Botulism Associated with Commercial Carrot Juice—Georgia and Florida, September 2006
On September 8, 2006, the Georgia Division of Public Health (GDPH) and CDC were notified of three suspected cases of foodborne botulism in Washington County, Georgia. On September 25, the Florida Department of Health and CDC were notified of an additional suspected case in Tampa, Florida.
On September 8, three patients from Washington County, Georgia, went to a local hospital with cranial nerve palsies and progressive descending flaccid paralysis resulting in respiratory failure; the patients had shared meals on September 7. On the evening of September 8, physicians, suspecting foodborne botulism, notified the state health department and collected clinical specimens for testing at CDC. On the same evening, CDC provided clinical consultation and dispatched botulinum antitoxin, which was administered to each of the patients the following morning. After receiving the antitoxin, the patients had no progression of neurologic symptoms, but they remain hospitalized and on ventilators.
On September 9, the Washington County Health Department, Richmond County Health Department, and GDPH launched an investigation. The three patients had consumed several food items during their two meals together on September 7, including juice from a single 1-liter bottle of Bolthouse Farms carrot juice. The bottle had a “Best if Used By” date of September 18, 2006. Clinical specimens and leftover food and juice were collected and sent to CDC for testing. On September 13, botulinum toxin type A was identified in the serum and stool of all three patients. On September 15, leftover carrot juice recovered from the home of one of the patients also tested positive for botulinum toxin type A.

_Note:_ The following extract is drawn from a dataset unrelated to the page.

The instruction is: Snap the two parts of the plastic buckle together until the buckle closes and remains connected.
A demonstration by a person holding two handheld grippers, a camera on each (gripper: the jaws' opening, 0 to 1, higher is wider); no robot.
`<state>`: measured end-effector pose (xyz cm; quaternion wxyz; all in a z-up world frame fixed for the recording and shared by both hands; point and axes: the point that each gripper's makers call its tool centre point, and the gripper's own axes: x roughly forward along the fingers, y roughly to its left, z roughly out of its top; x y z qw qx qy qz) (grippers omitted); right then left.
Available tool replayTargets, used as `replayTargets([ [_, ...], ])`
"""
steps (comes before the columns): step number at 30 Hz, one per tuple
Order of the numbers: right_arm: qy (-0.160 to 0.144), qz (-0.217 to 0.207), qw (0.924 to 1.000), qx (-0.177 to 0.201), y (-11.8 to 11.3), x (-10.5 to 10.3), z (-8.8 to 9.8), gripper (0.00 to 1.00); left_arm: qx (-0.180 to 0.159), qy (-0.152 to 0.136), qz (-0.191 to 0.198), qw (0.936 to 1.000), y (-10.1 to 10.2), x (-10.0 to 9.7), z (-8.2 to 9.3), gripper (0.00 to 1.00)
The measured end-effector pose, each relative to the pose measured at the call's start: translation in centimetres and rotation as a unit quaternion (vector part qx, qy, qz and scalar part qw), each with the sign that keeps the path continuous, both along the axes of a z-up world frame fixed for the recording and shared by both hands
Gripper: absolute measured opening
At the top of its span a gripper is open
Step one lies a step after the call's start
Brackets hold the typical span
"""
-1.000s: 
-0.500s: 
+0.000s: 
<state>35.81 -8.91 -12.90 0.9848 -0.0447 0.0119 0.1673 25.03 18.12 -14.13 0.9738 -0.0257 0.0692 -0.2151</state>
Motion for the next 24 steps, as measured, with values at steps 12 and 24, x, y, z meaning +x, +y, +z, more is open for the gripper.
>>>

During September 8-15, FDA, the Georgia Department of Agriculture, the Georgia Hospital Association, and public health officials in all 50 states were notified of the outbreak and implicated product as information became available. After these notifications, no additional cases of botulism in Georgia were reported to the state and local health departments or to the CDC. During this time, FDA launched an investigation of the Bolthouse Farms, Inc., manufacturing plant in Bakersfield, California. FDA and CDC tested other bottles of the implicated brand of carrot juice, including bottles from different lots, and all were negative for botulinum toxin. Because botulinum toxin was found only in the bottle of carrot juice consumed by the three patients, a lapse in refrigeration of the carrot-juice bottle during transport or storage was suspected, which would have allowed for growth of Clostridium botulinum and subsequent production of botulinum toxin. Based on the CDC test results, on September 17, FDA issued a consumer advisory on the importance of keeping carrot juice refrigerated. However, information obtained from patient interviews regarding storage and transport of the carrot juice did not confirm mishandling by the patients.
On September 25, officials at the Florida Department of Health, the Hillsborough County Health Department, and CDC were notified that a patient had been hospitalized in Tampa, Florida on September 16, with respiratory failure and descending paralysis. On September 28, botulinum toxin type A was identified in the patient’s serum. Circulating toxin persisted more than 10 days after illness onset in this completely paralyzed patient, indicating ingestion of a massive toxin dose. Accordingly, the patient was treated with antitoxin, which prevents binding of circulating botulinum toxin to nerve endings. The patient remained hospitalized, paralyzed, and on a ventilator. The Hillsborough County Health Department collected an open, 450-milliliter bottle of Bolthouse Farms carrot juice, which had been found by a family member in the hotel room where the patient had been staying during the month before being hospitalized. The hotel room had no refrigerator. The bottle, which had a “Best if Used By” date of September 19, 2006 had a different lot number than the bottle associated with the Georgia cases. On September 29, botulinum toxin was identified in carrot juice from the bottle found in the patient’s hotel room; the toxin was subsequently identified as botulinum toxin type A. The Hillsborough County Health Department and CDC notified FDA, public health officials in all 50 states, and infection-control practitioners in Hillsborough County about the botulism case and implicated product.
The carrot juice consumed by these four patients was manufactured by Bolthouse Farms, Inc., and distributed in all 50 states, Mexico, Canada, and Hong Kong with the labels “Bolthouse Farms 100% Carrot Juice,” “Earthbound Farm Organic Carrot Juice,” and “President’s Choice Organics 100% Pure Carrot Juice.” On September 29, GDPH and the Georgia Department of Agriculture recommended that Georgia residents not purchase or consume Bolthouse Farms carrot juice. That same day, the FDA warned consumers not to drink Bolthouse Farms carrot juice with “Best if Used By” dates of November 11, 2006 or earlier (i.e., all bottles produced before the date the warning was issued), and Bolthouse Farms issued a voluntary recall of these products.